Hüzün ve Yeni Bir Başlangıç
Ahmet, gözlerinde hafif bir gülümseme ile “Yine görüşürüz,” dedi ve hızla uzaklaştı. Ben kaldım, geriye dönüp bakarak, onun uzaklaştığı yolda. O kadar basit bir an, belki de o kadar değerli olmayan bir konuşma… Ama ben hala o anı içimde taşıyordum. Selâmün aleyküm kimin selamı sorusu, bir anlamda kendi iç yolculuğumun sorusuna dönüştü. O selam, sadece Ahmet’in selamı mıydı? Yoksa geçmişin, kaybolan anların ve unutulmuş ilişkilerin bir yankısı mıydı?
Kendimi yalnız hissettim ama bu yalnızlık biraz da içsel bir farkındalıktı. Bir şeyler eksikti ama ne olduğunu bilmiyordum. Kayseri’nin o soğuk sabahı, bana belki de hatırlatmak istediği şey, hayatın hızla geçtiği, bazen bir selamın bile insanın duygusal dünyasını değiştirebileceğiydi. İnsanın hayatta en çok ihtiyaç duyduğu şey, belki de sadece bir selamdır; ama o selamın kimin tarafından verildiği, nasıl bir kalpten geldiği, tam olarak anlamını belirler.

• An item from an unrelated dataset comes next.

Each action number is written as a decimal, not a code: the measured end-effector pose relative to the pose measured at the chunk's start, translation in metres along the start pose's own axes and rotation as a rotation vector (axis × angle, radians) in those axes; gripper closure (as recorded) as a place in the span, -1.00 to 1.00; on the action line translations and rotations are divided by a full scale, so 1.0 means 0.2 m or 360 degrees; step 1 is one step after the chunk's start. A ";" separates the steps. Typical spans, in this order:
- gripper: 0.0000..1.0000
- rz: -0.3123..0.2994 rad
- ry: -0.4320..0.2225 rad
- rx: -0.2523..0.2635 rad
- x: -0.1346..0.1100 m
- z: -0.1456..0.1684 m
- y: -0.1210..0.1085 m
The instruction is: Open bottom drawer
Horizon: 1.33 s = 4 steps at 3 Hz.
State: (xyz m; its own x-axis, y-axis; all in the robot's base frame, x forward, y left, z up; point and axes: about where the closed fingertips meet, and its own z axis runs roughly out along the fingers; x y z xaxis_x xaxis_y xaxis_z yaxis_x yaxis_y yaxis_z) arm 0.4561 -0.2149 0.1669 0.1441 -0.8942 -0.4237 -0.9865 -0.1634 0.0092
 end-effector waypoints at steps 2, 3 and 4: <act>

İşte o an, içimde bir umut kıvılcımı doğdu. Belki de hayatta her şey, beklediğimiz o basit anlarda gizlidir. Belki de duygusal anlamda bir şeyler başlatmak için, bazen sadece bir selam yeterlidir. Ve ben, her şeyin farklı bir şekilde başlaması için hazırdım. O an, “Selâmün aleyküm kimin selamı?” sorusunun cevabını aramaya başladım. Kim bilir, belki de cevabı sadece içimde bulabilirim.